» **WHAT YOU ARE ASKED TO DO**
The records below need to come back exactly as they are, pictures omitted.

» **DATA FOR THIS TASK**
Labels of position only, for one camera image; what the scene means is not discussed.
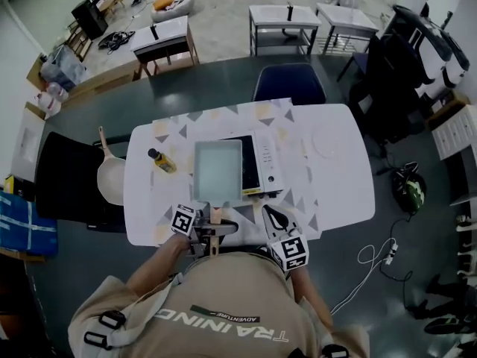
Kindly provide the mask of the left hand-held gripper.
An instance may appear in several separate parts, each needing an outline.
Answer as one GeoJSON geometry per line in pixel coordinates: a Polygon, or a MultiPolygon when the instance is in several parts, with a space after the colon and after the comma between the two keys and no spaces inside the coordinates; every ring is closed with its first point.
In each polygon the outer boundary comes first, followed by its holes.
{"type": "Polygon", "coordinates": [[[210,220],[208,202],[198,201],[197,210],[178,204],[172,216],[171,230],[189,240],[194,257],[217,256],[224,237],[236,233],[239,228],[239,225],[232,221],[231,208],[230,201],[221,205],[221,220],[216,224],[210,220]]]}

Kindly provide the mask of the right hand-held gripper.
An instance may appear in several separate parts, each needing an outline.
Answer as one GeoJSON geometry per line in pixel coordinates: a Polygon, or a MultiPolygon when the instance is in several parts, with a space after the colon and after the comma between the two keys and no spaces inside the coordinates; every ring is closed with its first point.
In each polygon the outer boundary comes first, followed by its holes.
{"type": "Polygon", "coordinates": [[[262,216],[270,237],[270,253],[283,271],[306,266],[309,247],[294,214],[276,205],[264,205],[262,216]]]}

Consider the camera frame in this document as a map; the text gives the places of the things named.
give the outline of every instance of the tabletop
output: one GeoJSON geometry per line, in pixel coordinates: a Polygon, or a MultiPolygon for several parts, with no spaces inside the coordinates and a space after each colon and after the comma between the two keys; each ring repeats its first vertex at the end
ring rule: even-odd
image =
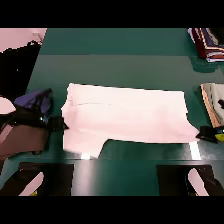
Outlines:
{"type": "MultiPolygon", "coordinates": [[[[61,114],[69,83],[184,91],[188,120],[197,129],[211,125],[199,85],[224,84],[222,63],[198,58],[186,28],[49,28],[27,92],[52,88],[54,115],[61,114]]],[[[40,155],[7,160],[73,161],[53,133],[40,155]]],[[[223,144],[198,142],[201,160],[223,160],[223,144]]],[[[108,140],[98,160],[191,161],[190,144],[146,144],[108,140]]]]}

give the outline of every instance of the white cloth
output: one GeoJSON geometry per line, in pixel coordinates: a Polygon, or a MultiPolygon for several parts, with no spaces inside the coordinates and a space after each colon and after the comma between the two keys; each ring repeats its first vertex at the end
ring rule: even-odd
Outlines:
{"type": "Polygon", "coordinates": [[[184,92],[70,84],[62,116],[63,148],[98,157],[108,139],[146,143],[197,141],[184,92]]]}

» **RESULT FOR THIS TASK**
Labels of position only, for one camera image; what the scene means is not discussed.
Kindly provide the mask of the left hand-held gripper.
An instance may appear in several separate parts, each needing an outline.
Answer as one GeoJSON geometry per line in pixel coordinates: a Polygon, or a MultiPolygon when the instance is in several parts, with a space after the colon and after the comma between the two keys and no spaces inside the coordinates; every ring is closed with its first point.
In each polygon the outer boundary comes first, followed by its holes.
{"type": "Polygon", "coordinates": [[[210,220],[208,202],[198,201],[197,210],[178,204],[172,216],[171,230],[189,240],[194,257],[217,256],[224,237],[236,233],[239,228],[239,225],[232,221],[231,208],[230,201],[221,205],[221,220],[216,224],[210,220]]]}

Kindly provide the mask of the right hand-held gripper.
An instance may appear in several separate parts, each needing an outline.
Answer as one GeoJSON geometry per line in pixel coordinates: a Polygon, or a MultiPolygon when the instance is in several parts, with a space after the colon and after the comma between the two keys and no spaces inside the coordinates; every ring is closed with its first point.
In each polygon the outer boundary comes first, followed by its holes.
{"type": "Polygon", "coordinates": [[[262,216],[270,237],[270,253],[283,271],[306,266],[309,247],[294,214],[276,205],[264,205],[262,216]]]}

Consider the camera frame in this document as a map; the text gives the places of the things named.
give the outline of every instance of the tabletop
output: one GeoJSON geometry per line, in pixel coordinates: a Polygon, or a MultiPolygon for several parts, with no spaces inside the coordinates and a space after each colon and after the comma between the two keys; each ring repeats its first vertex at the end
ring rule: even-odd
image =
Outlines:
{"type": "MultiPolygon", "coordinates": [[[[61,114],[69,83],[184,91],[188,120],[197,129],[211,125],[199,85],[224,84],[222,63],[198,58],[186,28],[49,28],[27,92],[52,88],[54,115],[61,114]]],[[[40,155],[7,160],[73,161],[53,133],[40,155]]],[[[223,144],[198,142],[201,160],[223,160],[223,144]]],[[[108,140],[98,160],[191,161],[190,144],[146,144],[108,140]]]]}

give the outline of every instance of the white cloth
output: one GeoJSON geometry per line, in pixel coordinates: a Polygon, or a MultiPolygon for several parts, with no spaces inside the coordinates and a space after each colon and after the comma between the two keys; each ring repeats its first vertex at the end
ring rule: even-odd
Outlines:
{"type": "Polygon", "coordinates": [[[184,92],[70,84],[62,116],[63,148],[98,157],[108,139],[146,143],[197,141],[184,92]]]}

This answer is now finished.